Les gènes nouvellement découverts mettent en lumière des mécanismes biologiques déjà connus liés à l’obésité,mais aussi des voies jusqu’ici peu explorées. Parmi eux, le gène Ylpm1, un facteur de transcription exprimé dans les tissus cérébraux, est particulièrement intéressant. Son rôle potentiel dans le développement de troubles mentaux et son impact sur l’obésité soulignent la complexité des interactions entre le cerveau, le métabolisme et le poids.
“Ces nouveaux gènes identifiés mettent en évidence certains circuits déjà connus dans la biologie de l’obésité, et d’autres que nous commençons seulement à comprendre aujourd’hui”, explique le Dr. Banerjee, principal auteur de l’étude. “Ylpm1, par exemple, est un facteur de transcription peu étudié, qui s’exprime dans les tissus cérébraux et qui est lié au développement de problèmes mentaux. Il s’agit d’un exemple clair d’un gène dont la reconnaissance a pu être retardée par la faible prévalence dans une population spécifique.”
Obésité : un problème de santé publique mondial
L’obésité est un problème de santé publique majeur à l’échelle mondiale, touchant des millions de personnes et contribuant à l’augmentation des maladies chroniques telles que le diabète de type 2, les maladies cardiovasculaires et certains cancers. Comprendre les facteurs génétiques qui prédisposent à l’obésité est crucial pour développer des interventions efficaces.

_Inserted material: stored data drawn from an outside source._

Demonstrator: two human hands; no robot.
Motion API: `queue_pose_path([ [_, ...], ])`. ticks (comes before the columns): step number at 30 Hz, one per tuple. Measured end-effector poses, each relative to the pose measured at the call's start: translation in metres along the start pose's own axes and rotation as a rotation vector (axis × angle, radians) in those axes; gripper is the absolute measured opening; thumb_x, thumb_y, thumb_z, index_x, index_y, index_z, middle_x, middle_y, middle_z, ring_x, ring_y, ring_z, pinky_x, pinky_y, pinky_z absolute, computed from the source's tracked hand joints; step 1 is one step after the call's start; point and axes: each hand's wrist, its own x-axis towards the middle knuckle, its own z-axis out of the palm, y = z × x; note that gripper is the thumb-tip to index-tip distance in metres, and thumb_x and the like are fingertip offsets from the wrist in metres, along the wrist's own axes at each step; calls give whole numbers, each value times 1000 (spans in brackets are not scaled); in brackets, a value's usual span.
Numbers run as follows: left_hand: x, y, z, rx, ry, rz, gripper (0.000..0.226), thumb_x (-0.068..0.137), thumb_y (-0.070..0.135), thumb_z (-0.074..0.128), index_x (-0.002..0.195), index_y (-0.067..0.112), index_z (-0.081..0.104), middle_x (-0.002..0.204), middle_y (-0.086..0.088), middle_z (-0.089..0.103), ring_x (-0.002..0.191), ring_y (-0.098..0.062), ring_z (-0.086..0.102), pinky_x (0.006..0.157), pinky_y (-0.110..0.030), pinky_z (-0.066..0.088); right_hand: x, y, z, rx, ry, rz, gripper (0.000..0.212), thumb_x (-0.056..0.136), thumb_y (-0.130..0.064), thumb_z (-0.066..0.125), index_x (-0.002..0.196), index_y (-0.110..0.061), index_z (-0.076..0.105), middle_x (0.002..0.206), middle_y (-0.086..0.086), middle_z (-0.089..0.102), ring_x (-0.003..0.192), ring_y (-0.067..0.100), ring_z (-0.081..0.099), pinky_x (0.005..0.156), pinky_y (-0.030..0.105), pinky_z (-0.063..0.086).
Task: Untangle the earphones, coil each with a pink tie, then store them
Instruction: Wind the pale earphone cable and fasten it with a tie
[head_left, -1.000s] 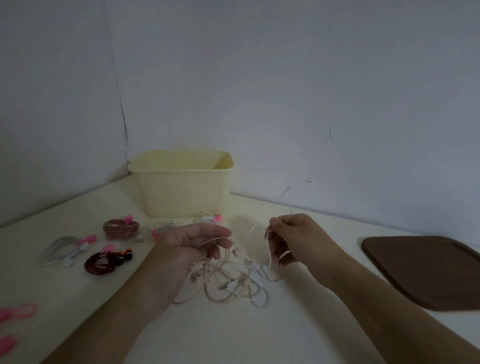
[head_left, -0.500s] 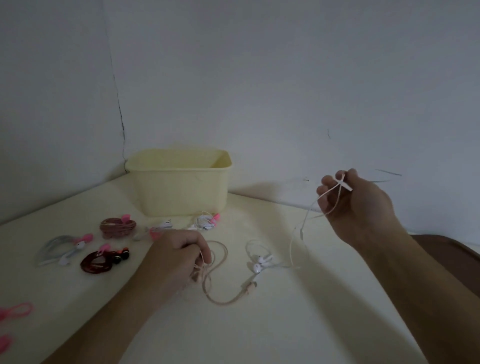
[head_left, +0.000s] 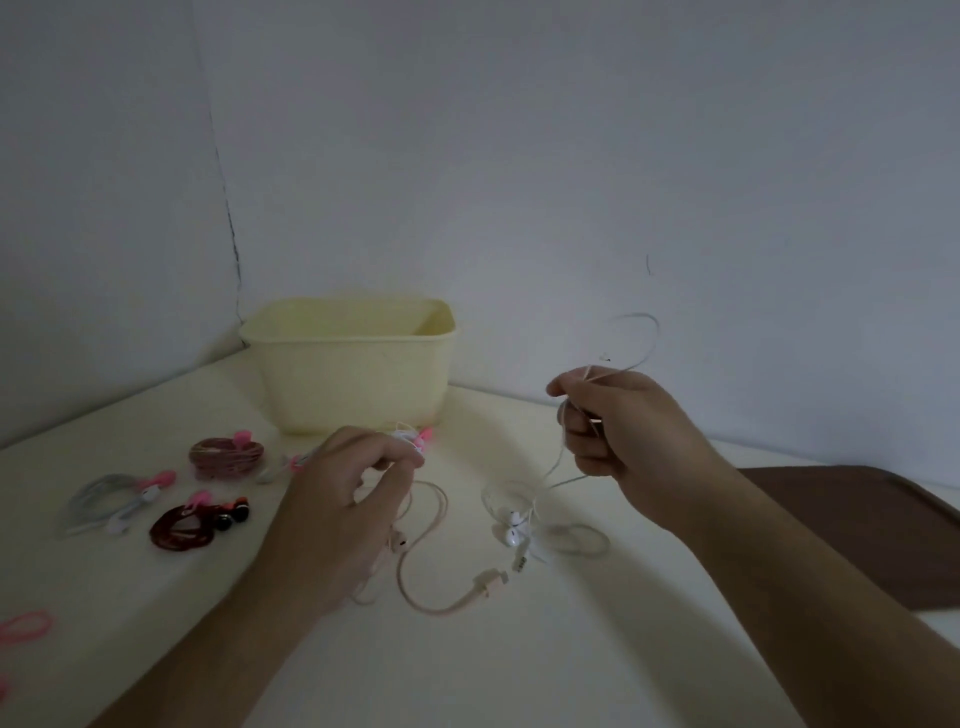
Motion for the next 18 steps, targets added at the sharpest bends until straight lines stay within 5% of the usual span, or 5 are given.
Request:
queue_pose_path([
  [6,-7,13,1,-222,-223,-26,39,80,55,68,114,37,73,110,13,77,107,-4,68,93,-19,46,-29,-2,39,-453,-211,-211,6,95,-9,69,92,-13,73,72,5,69,62,10,60,60,23,46],
  [10,-4,10,2,-499,-271,-214,51,74,45,83,120,26,71,86,-8,79,84,-20,73,91,-39,51,-32,-1,48,-564,-321,-194,24,93,-11,74,109,-28,71,88,2,79,74,21,68,72,39,54],
  [13,-1,8,-3,-528,-213,-235,37,77,33,89,112,23,79,81,-12,74,77,-17,69,83,-33,51,-28,-5,36,-535,-283,-229,22,92,-8,75,105,-26,78,90,3,79,91,33,72,93,50,58],
  [16,-2,9,-3,-525,-295,-267,58,68,48,84,121,25,75,102,-5,79,99,-12,74,87,-24,54,-27,-6,31,-537,-330,-294,17,94,-7,76,93,-23,84,88,0,80,88,40,70,94,59,57],
  [18,-3,12,2,-559,-341,-260,62,72,37,87,129,19,69,112,-4,79,107,-15,75,90,-23,57,-29,-4,34,-498,-415,-329,17,97,-7,73,98,-19,85,93,6,81,97,42,73,97,61,56],
])
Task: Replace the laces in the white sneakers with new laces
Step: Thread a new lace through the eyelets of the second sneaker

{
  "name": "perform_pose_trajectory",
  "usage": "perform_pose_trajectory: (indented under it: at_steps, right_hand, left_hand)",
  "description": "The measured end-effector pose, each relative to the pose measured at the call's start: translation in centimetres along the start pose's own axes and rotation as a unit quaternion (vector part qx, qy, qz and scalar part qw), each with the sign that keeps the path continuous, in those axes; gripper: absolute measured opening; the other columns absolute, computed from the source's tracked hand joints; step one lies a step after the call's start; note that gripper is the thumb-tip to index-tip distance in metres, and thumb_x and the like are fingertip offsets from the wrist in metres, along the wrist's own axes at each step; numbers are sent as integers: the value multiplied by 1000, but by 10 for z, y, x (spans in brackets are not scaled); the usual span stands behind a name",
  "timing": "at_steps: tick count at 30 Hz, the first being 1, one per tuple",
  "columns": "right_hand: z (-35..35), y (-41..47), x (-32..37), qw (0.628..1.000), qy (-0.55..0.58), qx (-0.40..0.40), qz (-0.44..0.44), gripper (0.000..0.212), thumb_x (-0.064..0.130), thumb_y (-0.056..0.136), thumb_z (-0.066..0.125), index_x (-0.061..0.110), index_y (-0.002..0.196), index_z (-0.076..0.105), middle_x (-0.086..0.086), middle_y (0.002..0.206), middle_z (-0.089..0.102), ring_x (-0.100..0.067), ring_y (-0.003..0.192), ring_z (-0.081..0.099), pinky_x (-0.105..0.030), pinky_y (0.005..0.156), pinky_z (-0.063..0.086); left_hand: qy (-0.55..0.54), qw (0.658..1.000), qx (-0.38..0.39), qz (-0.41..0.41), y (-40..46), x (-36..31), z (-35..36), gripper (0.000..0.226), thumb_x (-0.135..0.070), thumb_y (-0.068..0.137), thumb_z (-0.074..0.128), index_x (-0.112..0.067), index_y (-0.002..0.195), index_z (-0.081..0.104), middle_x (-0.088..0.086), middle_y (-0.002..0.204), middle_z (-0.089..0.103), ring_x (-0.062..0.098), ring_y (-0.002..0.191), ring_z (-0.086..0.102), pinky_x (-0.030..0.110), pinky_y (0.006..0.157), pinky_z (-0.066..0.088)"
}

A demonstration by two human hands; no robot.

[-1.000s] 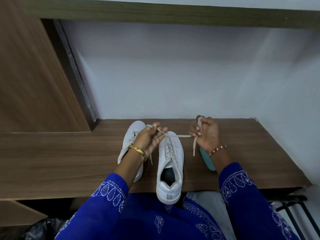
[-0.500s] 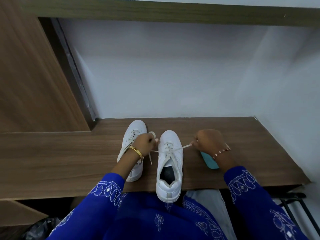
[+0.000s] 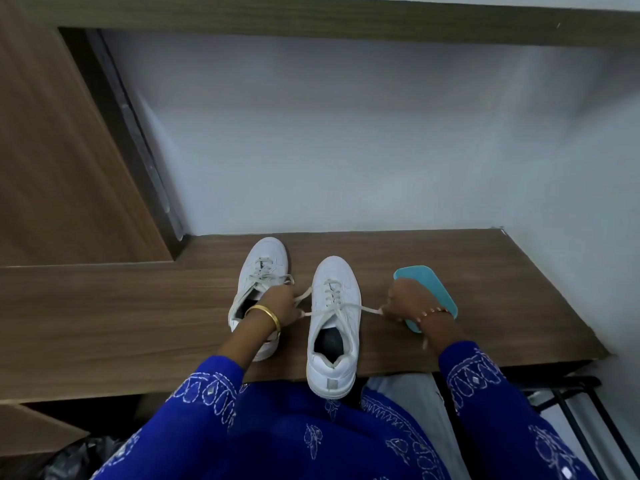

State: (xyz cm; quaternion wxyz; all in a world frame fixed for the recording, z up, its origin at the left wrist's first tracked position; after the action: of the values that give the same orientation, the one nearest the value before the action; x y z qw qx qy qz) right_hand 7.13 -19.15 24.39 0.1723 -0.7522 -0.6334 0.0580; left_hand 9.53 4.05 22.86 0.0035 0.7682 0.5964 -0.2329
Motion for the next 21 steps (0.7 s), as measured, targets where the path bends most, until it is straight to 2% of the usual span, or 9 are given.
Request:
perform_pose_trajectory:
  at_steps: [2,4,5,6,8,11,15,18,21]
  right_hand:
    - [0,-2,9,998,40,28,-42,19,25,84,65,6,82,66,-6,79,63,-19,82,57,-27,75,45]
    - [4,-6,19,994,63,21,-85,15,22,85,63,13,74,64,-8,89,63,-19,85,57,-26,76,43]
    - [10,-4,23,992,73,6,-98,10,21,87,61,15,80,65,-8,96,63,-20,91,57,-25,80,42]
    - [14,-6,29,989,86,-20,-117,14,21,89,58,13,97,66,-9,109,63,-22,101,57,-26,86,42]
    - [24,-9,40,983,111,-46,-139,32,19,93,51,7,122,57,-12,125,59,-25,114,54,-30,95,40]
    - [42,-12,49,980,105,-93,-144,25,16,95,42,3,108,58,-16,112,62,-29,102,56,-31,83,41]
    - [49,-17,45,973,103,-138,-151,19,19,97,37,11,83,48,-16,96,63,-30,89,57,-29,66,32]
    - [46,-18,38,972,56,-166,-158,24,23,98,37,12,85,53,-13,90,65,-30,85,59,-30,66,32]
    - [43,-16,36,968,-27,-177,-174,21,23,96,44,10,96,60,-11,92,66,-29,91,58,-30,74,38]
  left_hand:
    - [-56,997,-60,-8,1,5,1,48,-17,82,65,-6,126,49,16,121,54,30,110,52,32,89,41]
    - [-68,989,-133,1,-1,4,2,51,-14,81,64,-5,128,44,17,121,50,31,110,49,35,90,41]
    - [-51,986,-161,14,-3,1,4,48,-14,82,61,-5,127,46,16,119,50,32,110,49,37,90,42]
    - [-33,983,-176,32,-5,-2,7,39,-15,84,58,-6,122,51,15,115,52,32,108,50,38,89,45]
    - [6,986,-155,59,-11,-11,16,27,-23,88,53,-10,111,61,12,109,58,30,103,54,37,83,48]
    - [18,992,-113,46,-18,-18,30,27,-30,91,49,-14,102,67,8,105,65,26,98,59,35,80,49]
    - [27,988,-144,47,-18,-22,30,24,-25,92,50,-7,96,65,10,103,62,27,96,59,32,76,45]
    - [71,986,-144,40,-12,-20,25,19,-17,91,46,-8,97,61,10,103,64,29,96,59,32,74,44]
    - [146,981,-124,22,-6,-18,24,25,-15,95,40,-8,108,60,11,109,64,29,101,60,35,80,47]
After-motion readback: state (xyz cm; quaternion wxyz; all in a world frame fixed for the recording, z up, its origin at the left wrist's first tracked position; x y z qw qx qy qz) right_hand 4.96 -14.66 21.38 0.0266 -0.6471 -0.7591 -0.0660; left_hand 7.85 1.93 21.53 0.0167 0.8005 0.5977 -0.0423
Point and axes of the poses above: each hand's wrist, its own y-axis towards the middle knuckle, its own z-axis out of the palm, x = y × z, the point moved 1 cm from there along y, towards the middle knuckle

L’importance de la masse musculaire
L’étude suggère également que la masse musculaire joue un rôle protecteur contre les maladies, même en cas de surpoids. Les personnes en surpoids mais dotées d’une masse musculaire importante semblent moins susceptibles de développer des complications liées à l’obésité. Cela souligne l’importance de l’activité physique et d’une alimentation riche en protéines pour maintenir une bonne santé métabolique.
Perspectives futures
Les chercheurs espèrent que ces découvertes génétiques permettront de développer des tests de dépistage précoce pour identifier les personnes à risque d’obésité et de personnaliser les stratégies de prévention et de traitement. Des études supplémentaires sont nécessaires pour mieux comprendre les mécanismes d’action de ces gènes et pour évaluer l’efficacité de nouvelles approches thérapeutiques ciblant ces voies biologiques.